» **Data extract**:

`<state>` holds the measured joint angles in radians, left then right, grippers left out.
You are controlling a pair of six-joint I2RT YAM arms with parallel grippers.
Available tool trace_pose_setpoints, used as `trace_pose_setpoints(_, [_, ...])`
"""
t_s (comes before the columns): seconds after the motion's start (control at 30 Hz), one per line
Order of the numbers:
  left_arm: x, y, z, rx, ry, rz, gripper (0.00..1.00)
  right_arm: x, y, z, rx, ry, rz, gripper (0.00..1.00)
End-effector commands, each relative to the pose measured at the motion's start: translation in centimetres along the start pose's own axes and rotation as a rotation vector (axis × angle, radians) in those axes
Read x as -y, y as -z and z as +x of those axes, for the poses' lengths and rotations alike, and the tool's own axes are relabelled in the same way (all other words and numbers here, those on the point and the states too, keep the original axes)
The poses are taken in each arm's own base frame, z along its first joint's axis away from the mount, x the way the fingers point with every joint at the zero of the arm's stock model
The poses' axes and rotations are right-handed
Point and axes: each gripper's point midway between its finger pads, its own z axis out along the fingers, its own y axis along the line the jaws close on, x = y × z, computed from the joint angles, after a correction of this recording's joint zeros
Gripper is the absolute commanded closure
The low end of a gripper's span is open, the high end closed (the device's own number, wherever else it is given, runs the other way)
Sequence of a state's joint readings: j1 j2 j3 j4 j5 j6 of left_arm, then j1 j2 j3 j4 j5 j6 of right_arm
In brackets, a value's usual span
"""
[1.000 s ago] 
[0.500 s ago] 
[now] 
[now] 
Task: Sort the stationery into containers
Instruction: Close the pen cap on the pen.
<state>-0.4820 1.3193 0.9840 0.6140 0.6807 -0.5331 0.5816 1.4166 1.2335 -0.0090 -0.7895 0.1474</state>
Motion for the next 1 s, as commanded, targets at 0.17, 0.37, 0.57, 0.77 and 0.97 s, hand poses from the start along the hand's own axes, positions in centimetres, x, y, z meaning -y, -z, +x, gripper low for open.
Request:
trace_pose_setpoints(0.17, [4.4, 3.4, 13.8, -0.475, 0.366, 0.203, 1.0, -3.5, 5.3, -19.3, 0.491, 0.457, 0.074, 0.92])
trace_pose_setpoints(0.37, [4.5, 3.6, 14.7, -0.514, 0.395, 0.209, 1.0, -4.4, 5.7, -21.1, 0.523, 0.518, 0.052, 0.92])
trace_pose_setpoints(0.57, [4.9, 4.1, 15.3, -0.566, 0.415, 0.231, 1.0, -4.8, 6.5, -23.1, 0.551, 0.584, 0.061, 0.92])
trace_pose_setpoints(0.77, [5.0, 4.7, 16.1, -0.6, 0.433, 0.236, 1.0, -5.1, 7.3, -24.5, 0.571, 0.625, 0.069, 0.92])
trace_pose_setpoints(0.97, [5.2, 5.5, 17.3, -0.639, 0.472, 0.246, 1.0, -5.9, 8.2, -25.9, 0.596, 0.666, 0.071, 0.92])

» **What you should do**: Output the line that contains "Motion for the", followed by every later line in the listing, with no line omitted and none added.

» **Exercise solution**:
Motion for the next 1 s, as commanded, targets at 0.17, 0.37, 0.57, 0.77 and 0.97 s, hand poses from the start along the hand's own axes, positions in centimetres, x, y, z meaning -y, -z, +x, gripper low for open.
Request:
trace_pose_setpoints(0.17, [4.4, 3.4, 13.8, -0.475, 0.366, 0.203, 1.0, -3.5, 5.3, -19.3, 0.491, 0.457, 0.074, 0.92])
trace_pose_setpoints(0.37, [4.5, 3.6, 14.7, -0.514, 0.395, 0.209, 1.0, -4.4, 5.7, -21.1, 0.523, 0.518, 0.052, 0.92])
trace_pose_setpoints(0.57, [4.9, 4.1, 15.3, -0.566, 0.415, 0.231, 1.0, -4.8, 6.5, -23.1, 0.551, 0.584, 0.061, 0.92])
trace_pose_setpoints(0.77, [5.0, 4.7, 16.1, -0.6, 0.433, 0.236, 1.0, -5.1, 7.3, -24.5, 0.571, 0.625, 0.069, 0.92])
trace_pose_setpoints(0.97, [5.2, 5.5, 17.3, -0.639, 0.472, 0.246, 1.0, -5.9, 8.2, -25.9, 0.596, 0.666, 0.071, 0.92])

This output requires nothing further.